Fig. 1

Disruption of Cxcr3.2 signaling transcriptionally induces genes related to lysosomal function and intracellular vesicle trafficking (A) Principal-component analysis (PCA) of cxcr3.2 mutant (cxcr3.2−/−) and WT (cxcr3.2+/+) transcriptomes. PCA analysis was performed in R on variance-stabilizing transformed (vst) data, using the DESeq2 plotPCA command. (B) Volcano plot of cxcr3.2 mutant versus WT differentially expressed genes. Genes are classified and color-coded by cellular compartment annotation. Compartment annotations were obtained from http://geneontology.org according to the GO cellular component and from KEGG pathways. (C) Distribution of upregulated (yellow) and downregulated (blue) genes, classified by compartment as above. Lysosomal, Golgi, and peroxisome-related genes are more commonly upregulated in cxcr3.2 mutant macrophages. (D) Graphical representation of induced genes exerting key functions in Golgi and lysosomal pathways.

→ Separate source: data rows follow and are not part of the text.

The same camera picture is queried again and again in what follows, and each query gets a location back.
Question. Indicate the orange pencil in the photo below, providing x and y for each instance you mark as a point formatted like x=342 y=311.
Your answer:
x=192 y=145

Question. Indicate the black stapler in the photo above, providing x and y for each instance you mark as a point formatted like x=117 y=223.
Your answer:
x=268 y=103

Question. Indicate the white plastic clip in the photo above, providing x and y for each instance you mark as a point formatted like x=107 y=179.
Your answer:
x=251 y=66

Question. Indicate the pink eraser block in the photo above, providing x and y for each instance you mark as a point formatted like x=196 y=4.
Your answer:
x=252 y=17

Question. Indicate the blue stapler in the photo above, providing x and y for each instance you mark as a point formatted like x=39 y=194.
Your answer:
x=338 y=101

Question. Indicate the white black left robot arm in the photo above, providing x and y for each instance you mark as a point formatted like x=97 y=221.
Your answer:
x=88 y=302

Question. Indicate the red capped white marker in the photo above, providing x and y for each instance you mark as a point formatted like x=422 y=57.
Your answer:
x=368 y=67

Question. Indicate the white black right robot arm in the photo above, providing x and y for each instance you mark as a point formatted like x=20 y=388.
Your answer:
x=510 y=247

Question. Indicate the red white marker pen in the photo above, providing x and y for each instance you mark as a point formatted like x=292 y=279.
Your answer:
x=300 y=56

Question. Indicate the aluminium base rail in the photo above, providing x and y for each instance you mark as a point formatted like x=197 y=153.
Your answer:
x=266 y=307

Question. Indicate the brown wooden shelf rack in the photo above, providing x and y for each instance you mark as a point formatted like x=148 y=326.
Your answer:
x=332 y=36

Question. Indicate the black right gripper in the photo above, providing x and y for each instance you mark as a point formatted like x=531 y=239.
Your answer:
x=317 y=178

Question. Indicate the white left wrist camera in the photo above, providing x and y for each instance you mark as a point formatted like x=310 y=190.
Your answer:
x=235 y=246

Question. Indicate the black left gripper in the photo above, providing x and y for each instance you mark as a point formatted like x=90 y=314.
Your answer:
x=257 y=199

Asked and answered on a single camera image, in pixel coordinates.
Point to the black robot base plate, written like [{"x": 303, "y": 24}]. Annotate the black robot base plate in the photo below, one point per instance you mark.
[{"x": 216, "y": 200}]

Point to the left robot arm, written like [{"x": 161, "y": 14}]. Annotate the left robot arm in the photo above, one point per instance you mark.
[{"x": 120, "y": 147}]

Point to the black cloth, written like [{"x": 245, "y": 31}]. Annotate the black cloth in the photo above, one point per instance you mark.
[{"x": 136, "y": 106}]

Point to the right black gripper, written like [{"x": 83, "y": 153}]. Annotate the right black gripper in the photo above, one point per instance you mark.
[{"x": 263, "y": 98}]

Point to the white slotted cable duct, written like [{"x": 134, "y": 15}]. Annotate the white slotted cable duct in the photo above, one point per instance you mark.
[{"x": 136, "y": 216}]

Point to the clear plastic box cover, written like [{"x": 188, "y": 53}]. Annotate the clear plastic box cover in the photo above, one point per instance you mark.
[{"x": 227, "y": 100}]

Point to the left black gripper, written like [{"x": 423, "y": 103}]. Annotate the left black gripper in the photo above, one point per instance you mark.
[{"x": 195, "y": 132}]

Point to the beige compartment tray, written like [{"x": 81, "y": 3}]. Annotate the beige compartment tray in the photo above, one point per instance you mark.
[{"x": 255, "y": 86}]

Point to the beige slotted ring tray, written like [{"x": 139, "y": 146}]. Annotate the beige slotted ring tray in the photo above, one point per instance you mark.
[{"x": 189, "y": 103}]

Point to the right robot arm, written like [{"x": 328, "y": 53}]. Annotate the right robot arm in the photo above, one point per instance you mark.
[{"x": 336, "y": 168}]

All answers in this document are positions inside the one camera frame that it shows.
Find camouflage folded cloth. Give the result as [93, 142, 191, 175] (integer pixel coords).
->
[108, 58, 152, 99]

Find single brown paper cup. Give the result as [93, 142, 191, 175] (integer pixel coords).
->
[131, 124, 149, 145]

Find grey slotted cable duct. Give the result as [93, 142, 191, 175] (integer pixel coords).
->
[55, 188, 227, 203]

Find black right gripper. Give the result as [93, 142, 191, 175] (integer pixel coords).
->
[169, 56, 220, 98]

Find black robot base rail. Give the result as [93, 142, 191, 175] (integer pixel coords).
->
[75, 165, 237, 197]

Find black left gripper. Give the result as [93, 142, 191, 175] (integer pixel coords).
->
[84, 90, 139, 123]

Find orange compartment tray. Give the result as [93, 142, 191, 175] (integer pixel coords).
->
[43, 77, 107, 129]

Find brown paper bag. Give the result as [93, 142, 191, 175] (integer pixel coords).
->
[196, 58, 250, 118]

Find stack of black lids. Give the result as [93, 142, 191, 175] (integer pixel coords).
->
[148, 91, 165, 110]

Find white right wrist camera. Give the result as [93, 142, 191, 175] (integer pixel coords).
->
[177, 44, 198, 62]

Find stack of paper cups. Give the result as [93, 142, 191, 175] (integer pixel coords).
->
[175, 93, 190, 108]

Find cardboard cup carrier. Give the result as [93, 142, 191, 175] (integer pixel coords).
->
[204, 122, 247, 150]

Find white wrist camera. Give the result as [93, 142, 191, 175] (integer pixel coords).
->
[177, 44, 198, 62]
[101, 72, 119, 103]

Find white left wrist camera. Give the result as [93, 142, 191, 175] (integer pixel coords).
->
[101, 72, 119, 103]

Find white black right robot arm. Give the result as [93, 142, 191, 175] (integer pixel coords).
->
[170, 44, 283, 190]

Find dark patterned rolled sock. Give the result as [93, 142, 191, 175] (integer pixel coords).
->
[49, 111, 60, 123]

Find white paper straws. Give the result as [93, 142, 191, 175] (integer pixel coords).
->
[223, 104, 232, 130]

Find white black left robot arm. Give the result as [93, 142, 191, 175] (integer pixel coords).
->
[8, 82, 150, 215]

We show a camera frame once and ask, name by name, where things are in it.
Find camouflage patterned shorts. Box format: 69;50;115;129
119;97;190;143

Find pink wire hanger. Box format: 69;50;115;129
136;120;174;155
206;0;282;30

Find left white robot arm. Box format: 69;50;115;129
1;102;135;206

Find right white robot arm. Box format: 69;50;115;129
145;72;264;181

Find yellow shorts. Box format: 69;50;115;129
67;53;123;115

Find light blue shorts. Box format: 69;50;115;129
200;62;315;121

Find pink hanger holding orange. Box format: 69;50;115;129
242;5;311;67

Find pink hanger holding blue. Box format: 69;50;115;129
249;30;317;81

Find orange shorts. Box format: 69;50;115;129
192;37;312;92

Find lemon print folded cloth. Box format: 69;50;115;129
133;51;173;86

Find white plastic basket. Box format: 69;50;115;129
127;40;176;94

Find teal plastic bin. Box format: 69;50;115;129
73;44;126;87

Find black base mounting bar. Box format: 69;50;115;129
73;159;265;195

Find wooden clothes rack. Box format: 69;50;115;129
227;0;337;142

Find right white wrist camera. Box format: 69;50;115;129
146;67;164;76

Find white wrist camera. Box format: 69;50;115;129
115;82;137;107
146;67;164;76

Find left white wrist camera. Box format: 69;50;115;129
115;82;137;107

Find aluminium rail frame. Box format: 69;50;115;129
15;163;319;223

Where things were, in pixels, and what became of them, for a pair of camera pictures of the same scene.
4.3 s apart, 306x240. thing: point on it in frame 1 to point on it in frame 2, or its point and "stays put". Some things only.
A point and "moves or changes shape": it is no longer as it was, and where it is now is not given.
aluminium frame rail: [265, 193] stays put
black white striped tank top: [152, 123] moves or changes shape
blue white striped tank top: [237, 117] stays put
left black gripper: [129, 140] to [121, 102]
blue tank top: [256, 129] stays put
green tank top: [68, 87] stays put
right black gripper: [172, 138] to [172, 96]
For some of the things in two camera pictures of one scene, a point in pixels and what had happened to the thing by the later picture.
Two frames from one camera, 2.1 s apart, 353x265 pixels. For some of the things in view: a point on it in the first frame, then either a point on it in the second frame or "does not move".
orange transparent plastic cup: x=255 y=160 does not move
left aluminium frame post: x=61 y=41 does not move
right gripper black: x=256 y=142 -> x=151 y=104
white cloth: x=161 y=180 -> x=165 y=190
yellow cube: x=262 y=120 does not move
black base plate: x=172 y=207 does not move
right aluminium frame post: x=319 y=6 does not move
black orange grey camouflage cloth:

ER, endoplasmic reticulum; PTM, post-translational modification; TG, trans-Golgi. (E and F) Expression fold change of representative lysosomal markers and transcriptional regulators of lysosomal functions of cxcr3.2 mutant and WT FACS macrophages, as determined by qPCR (E) or RNA-seq analysis (F). qPCR analysis confirmed that overall lysosomal function is increased in cxcr3.2 mutants as indicated by the upregulation of lysosomal function markers ctsl.1, atp6v1c1b, and slc36a1, whereas the expression of the lysosomal biogenesis regulators tfeb, tfe3, and tfec remained unaltered. Three biological samples of 150–200 larvae were used, and three technical replicates were conducted. Data were analyzed using a two-tailed t test and results are shown as mean ± SEM (∗p ≤ 0.05, ∗∗p ≤ 0.01, ∗∗∗p ≤ 0.001; ns, not significant [p > 0.05]).